▸ **GOAL OF THE EXERCISE**
Examine the records and identify each line that includes the string "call". Copy those lines.

········

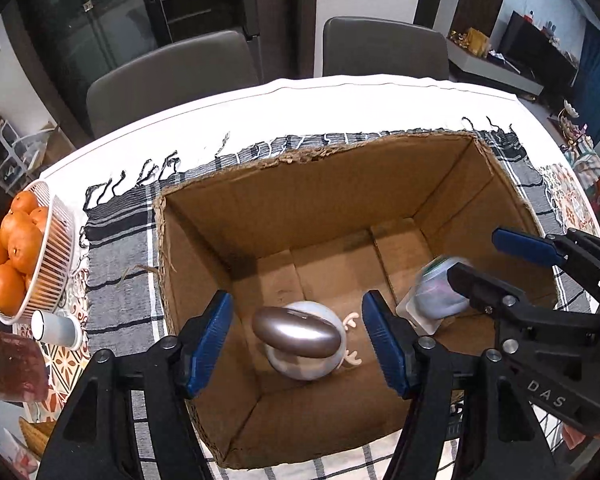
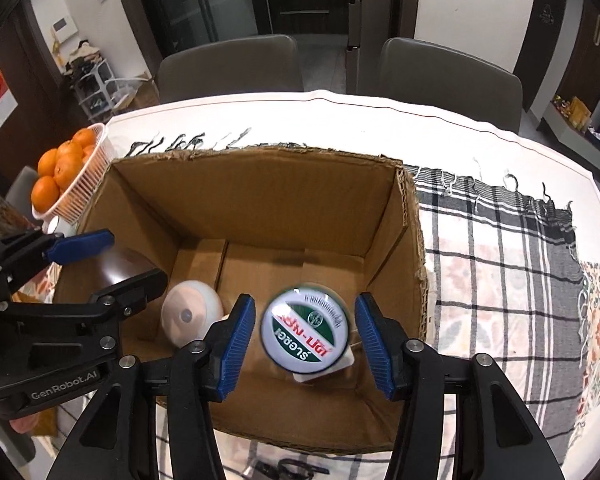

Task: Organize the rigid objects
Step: 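Lift and carry the green tin with the right gripper while the left carries the silver mouse over the box, then open the right gripper to drop the green tin while the left releases the silver mouse into the box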

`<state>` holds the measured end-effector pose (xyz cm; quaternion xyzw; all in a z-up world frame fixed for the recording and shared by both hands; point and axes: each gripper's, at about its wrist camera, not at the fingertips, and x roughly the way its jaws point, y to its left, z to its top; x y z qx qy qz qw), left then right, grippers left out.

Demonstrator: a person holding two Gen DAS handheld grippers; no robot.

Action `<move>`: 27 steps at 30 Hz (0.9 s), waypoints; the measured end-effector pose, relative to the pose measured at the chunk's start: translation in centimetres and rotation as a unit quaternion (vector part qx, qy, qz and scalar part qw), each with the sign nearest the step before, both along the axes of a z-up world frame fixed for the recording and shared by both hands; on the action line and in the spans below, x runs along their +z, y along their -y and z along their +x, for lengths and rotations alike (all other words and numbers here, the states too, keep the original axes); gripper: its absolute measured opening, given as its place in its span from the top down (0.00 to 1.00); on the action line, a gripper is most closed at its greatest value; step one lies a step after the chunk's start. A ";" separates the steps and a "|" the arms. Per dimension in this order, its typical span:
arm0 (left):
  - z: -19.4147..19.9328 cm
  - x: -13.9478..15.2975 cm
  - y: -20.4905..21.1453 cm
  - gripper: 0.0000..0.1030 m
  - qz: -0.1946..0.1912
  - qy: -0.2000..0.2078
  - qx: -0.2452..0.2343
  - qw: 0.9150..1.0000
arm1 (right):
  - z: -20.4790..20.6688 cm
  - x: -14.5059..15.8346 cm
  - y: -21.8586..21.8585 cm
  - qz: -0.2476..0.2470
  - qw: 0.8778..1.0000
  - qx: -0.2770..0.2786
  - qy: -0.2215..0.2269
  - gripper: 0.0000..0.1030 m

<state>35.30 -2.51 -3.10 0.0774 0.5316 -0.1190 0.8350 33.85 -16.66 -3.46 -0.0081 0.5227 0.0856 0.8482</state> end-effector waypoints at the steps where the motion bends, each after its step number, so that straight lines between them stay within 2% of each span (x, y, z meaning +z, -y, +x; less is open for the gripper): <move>1: -0.1 0.1 0.0 0.35 0.001 0.002 0.000 1.000 | -0.2 0.0 -0.1 -0.002 1.000 0.003 0.002 0.48; 15: -2.8 2.3 -0.8 0.33 -0.022 0.035 0.014 0.999 | -2.2 2.0 0.4 0.015 0.999 -0.011 0.029 0.48; 27: -6.5 4.8 -1.6 0.30 -0.046 0.078 0.023 0.996 | -5.8 5.0 0.4 0.013 0.996 -0.042 0.083 0.47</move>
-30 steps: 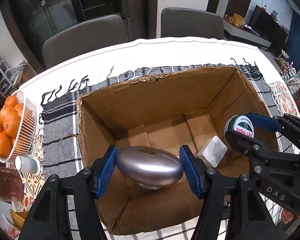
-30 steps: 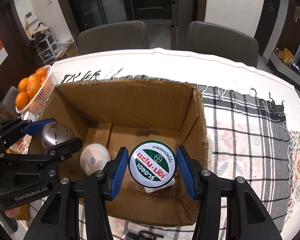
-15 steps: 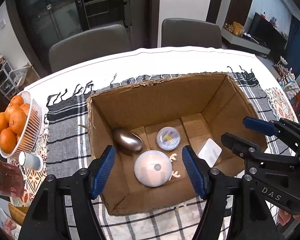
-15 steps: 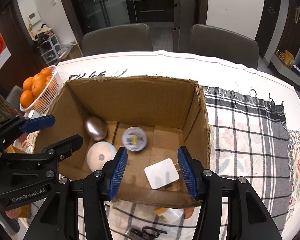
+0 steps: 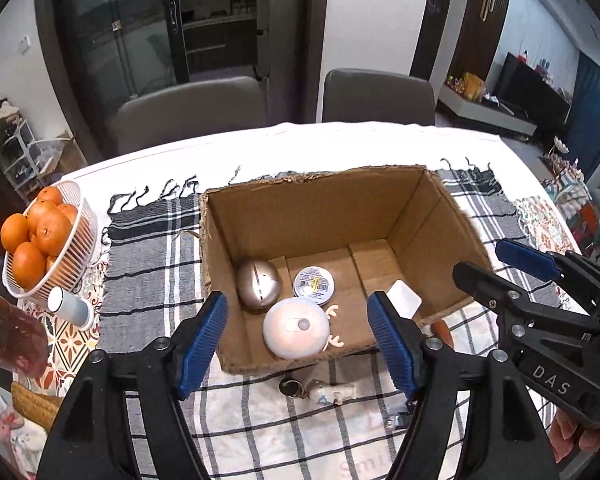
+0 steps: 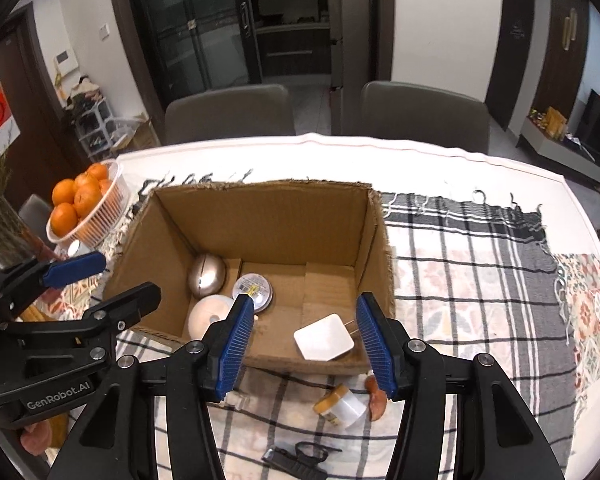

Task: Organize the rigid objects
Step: 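Open the right gripper to drop the green tin while the left releases the silver mouse into the box, then withdraw both grippers from the box toward the items on the cloth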

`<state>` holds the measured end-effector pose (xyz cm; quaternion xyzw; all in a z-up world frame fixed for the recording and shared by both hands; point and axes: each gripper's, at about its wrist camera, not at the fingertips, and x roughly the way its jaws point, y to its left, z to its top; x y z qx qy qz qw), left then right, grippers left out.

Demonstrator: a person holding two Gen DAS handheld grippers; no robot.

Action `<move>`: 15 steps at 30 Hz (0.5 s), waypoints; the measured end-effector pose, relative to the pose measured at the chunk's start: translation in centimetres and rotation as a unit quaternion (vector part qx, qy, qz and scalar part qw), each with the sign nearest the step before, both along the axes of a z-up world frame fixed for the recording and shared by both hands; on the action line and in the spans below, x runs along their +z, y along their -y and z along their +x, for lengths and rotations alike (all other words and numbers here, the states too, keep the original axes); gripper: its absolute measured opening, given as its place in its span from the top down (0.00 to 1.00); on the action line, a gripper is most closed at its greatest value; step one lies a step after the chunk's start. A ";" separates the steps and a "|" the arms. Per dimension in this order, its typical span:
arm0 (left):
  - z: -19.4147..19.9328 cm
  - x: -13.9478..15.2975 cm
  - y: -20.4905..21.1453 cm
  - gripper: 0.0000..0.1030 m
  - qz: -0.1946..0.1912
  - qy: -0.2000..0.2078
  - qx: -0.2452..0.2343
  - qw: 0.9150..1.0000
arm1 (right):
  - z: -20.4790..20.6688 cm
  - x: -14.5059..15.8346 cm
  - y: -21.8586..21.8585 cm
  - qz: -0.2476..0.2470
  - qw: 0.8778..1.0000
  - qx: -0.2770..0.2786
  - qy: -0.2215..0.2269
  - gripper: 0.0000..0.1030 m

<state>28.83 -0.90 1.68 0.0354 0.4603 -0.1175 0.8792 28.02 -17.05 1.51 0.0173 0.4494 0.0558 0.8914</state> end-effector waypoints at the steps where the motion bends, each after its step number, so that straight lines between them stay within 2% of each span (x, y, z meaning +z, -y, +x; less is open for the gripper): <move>1: -0.4 0.3 -0.1 0.30 -0.001 0.006 -0.001 1.000 | -0.3 0.2 0.1 0.001 1.000 -0.005 0.003 0.46; 8: -2.7 1.6 -0.1 0.28 0.000 0.038 -0.004 0.999 | -3.1 2.0 0.7 0.002 0.999 -0.034 0.033 0.44; 10: -3.4 1.8 -0.3 0.27 -0.004 0.043 -0.003 0.999 | -3.7 2.3 0.7 0.000 0.999 -0.040 0.036 0.40; 15: -5.1 1.8 -0.4 0.26 -0.008 0.051 -0.006 0.999 | -5.4 2.7 0.8 -0.001 0.998 -0.050 0.048 0.40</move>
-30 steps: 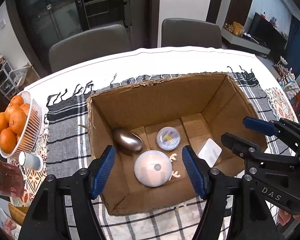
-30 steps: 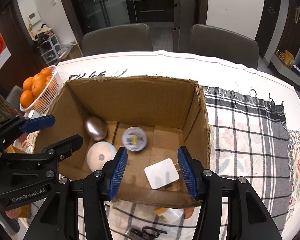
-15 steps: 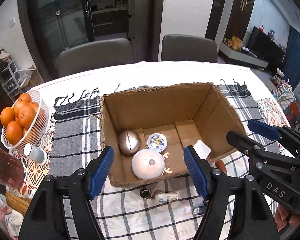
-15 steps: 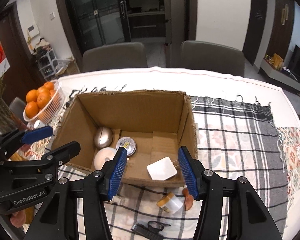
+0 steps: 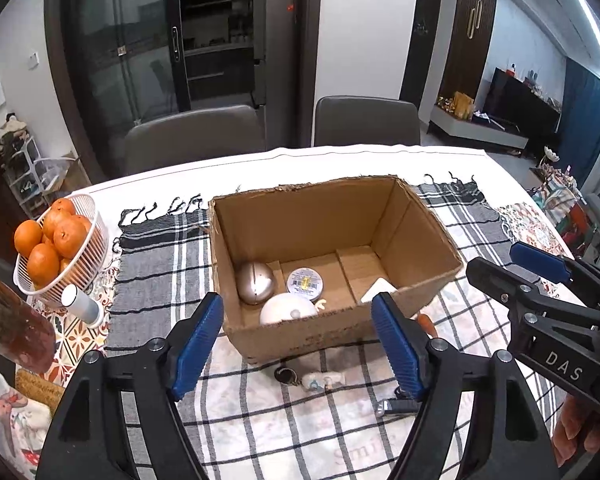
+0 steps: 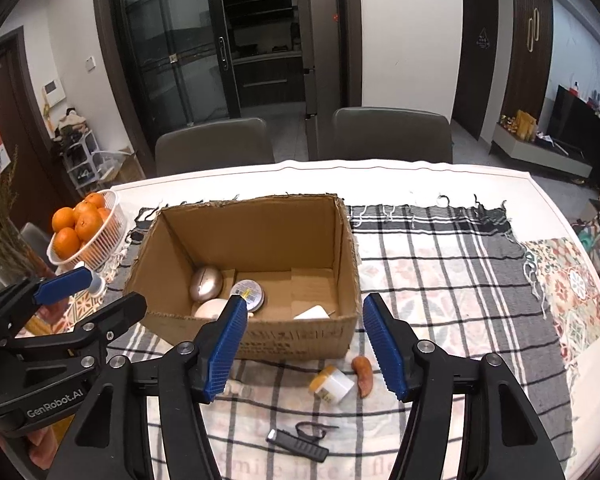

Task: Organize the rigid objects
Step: 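Withdraw both grippers from the box toward the items on the cloth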

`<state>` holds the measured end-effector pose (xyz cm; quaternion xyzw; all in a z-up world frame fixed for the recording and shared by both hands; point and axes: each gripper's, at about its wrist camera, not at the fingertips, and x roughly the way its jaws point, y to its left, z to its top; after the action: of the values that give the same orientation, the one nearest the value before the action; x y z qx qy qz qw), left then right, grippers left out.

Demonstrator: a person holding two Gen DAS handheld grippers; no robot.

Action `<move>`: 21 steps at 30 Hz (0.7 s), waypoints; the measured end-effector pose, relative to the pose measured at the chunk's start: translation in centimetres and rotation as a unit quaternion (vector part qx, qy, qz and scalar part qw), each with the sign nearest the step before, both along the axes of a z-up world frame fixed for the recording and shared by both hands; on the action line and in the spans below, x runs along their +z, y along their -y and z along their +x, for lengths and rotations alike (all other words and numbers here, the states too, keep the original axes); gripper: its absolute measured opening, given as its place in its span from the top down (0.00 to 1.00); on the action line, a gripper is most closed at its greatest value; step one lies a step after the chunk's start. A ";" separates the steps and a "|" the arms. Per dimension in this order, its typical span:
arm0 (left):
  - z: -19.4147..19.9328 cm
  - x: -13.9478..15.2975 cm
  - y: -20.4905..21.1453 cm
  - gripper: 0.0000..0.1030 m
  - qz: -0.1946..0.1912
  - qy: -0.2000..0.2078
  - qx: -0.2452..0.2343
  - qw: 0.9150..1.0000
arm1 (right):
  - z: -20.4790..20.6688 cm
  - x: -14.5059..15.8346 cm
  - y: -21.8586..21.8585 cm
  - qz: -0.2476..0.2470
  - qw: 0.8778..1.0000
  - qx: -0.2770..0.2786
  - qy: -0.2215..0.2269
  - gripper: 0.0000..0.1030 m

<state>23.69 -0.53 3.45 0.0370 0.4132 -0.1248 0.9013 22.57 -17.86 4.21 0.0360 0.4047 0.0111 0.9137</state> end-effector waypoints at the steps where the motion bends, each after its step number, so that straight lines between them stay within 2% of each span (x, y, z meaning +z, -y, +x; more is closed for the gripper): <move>1: -0.3 -0.1 0.0 0.26 0.001 0.001 0.000 1.000 | -0.3 0.0 0.2 0.003 1.000 -0.004 0.000 0.40; 10: -2.8 -1.7 0.2 0.25 0.008 0.004 -0.005 1.000 | -3.5 -1.9 1.2 0.024 0.999 -0.042 -0.015 0.38; 18: -4.6 -3.9 -0.6 0.24 -0.010 -0.008 -0.004 1.000 | -5.9 -3.8 1.0 0.030 0.997 -0.075 -0.011 0.37; 21: -5.2 -4.6 -0.8 0.24 -0.014 -0.012 -0.007 1.000 | -6.9 -4.5 0.6 0.035 0.996 -0.085 -0.002 0.32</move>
<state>18.53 0.24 -1.18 0.0262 0.4220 -0.1372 0.8958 15.69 -18.51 -0.28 0.1022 0.4011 -0.0527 0.9088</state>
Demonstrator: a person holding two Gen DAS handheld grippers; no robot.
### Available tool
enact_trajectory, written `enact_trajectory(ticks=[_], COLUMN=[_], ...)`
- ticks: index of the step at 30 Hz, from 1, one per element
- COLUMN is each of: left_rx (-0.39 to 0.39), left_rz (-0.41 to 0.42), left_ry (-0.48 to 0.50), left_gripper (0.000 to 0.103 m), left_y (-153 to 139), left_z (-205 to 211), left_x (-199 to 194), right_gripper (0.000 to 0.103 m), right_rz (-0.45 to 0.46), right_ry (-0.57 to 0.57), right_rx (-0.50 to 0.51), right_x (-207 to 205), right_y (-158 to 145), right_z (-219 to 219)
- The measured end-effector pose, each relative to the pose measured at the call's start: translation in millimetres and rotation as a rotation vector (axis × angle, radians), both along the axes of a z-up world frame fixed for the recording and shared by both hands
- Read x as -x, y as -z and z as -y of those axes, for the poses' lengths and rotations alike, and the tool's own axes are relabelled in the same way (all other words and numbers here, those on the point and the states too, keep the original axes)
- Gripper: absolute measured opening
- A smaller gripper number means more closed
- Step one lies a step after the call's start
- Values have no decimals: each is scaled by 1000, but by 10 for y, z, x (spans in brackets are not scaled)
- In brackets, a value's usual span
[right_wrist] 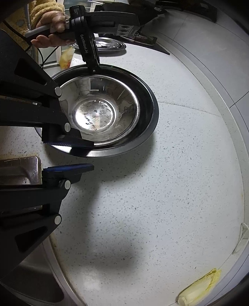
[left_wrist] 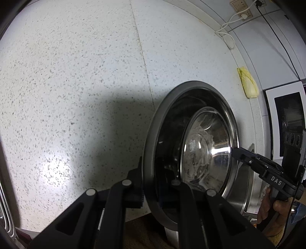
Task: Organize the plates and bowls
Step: 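Close the left tool on the large bowl rim while the right tool grips the opposite rim, then lift the nested bowl stack with both tools and carry it toward the plate stack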
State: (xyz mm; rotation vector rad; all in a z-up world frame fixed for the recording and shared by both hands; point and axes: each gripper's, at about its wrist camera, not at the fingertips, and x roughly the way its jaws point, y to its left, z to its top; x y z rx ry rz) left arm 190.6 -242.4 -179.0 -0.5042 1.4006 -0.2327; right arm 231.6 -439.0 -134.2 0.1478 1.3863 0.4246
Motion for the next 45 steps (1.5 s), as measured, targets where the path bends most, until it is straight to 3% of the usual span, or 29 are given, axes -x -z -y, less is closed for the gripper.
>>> enact_trajectory(ticks=[5, 11, 17, 21, 25, 35, 45], left_rx=[-3, -6, -1, 33, 46, 64, 64], left_rz=[-4, 0, 2, -13, -14, -19, 20], left_ry=[1, 7, 7, 2, -1, -15, -22], left_gripper=[9, 9, 8, 8, 8, 7, 6], left_y=[-5, -16, -13, 11, 17, 22, -178], left_z=[-27, -41, -106, -157, -189, -300, -460], left_x=[-23, -33, -49, -59, -80, -117, -189], right_gripper=[19, 19, 18, 18, 10, 10, 11], right_rz=[-7, 30, -6, -73, -76, -68, -34], right_ry=[6, -46, -13, -25, -12, -16, -16], right_rx=[-2, 127, 30, 2, -53, -72, -74], right_x=[-34, -1, -51, -81, -115, -50, -116], right_y=[-4, -59, 24, 235, 296, 206, -7], right_z=[42, -162, -36, -79, -84, -104, -88])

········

▸ **TASK OUTPUT**
- The measured end-effector pose, each relative to the pose measured at the call's start: translation in millimetres and rotation as a rotation vector (axis × angle, radians), both along the axes of a z-up world frame fixed for the recording and shared by both hands
- Step one lies a step after the call's start

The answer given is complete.